[Goal of the exercise]
Return only the lines running from the first line of the listing through the one with "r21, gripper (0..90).", unchanged.
Working data Start Marker
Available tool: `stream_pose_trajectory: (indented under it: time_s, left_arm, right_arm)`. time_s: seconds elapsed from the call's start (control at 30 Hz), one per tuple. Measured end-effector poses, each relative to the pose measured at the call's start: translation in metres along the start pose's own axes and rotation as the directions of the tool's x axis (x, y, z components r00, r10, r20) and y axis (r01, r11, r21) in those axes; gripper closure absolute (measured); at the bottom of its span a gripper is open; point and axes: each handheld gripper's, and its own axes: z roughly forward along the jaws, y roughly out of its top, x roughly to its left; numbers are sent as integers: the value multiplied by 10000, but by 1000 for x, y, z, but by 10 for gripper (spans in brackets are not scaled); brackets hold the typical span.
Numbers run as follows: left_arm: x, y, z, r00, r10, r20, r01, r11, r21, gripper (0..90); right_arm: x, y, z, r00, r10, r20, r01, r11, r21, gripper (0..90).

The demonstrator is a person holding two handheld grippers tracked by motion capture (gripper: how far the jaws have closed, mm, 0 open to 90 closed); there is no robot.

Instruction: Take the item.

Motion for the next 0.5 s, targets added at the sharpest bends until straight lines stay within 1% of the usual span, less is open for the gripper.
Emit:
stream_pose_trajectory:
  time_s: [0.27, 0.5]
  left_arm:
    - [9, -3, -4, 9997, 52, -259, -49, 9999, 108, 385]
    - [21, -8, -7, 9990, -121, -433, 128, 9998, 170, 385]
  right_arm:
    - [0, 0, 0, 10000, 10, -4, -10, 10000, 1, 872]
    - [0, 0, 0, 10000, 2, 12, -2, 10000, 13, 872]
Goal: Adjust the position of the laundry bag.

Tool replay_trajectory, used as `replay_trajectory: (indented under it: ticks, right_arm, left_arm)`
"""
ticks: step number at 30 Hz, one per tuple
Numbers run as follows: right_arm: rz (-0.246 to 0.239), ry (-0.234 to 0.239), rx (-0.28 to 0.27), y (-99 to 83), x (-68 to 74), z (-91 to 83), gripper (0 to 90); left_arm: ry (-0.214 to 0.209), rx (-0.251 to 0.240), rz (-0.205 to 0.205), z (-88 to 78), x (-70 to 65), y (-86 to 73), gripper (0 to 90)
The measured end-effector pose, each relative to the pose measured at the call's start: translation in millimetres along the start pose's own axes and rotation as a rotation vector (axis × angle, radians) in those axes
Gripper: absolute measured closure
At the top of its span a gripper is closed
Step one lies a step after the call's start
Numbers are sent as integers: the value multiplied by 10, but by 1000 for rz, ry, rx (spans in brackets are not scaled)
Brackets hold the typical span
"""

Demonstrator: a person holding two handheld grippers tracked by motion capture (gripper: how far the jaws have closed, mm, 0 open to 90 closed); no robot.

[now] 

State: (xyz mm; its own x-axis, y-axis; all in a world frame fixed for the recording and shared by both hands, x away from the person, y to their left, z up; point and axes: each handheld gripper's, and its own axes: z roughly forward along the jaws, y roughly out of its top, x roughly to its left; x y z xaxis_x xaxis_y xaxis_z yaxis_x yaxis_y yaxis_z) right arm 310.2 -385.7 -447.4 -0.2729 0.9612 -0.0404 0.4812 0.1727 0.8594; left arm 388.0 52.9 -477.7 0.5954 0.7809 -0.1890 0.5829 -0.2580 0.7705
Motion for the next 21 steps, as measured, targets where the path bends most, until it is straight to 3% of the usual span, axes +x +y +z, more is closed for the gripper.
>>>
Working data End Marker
[Exercise output]
Available tool: `stream_pose_trajectory: (indented under it: time_s, left_arm, right_arm)`. time_s: seconds elapsed from the call's start (control at 30 Hz), one per tuple. Measured end-effector poses, each relative to the pose measured at the call's start: translation in metres along the start pose's own axes and rotation as the directions of the tool's x axis (x, y, z components r00, r10, r20) and y axis (r01, r11, r21) in those axes; gripper closure absolute (measured); at the bottom of its span a gripper is open; point and axes: each handheld gripper's, and its own axes: z roughly forward along the jaws, y roughly out of its top, x roughly to its left; numbers are sent as integers: the value multiplied by 10000, but by 1000 for x, y, z, but by 10 for gripper (spans in brackets are not scaled); brackets hold the typical span.
Numbers run as follows: left_arm: x, y, z, r00, r10, r20, r01, r11, r21, gripper (0..90); right_arm: x, y, z, r00, r10, r20, r01, r11, r21, gripper (0..90).

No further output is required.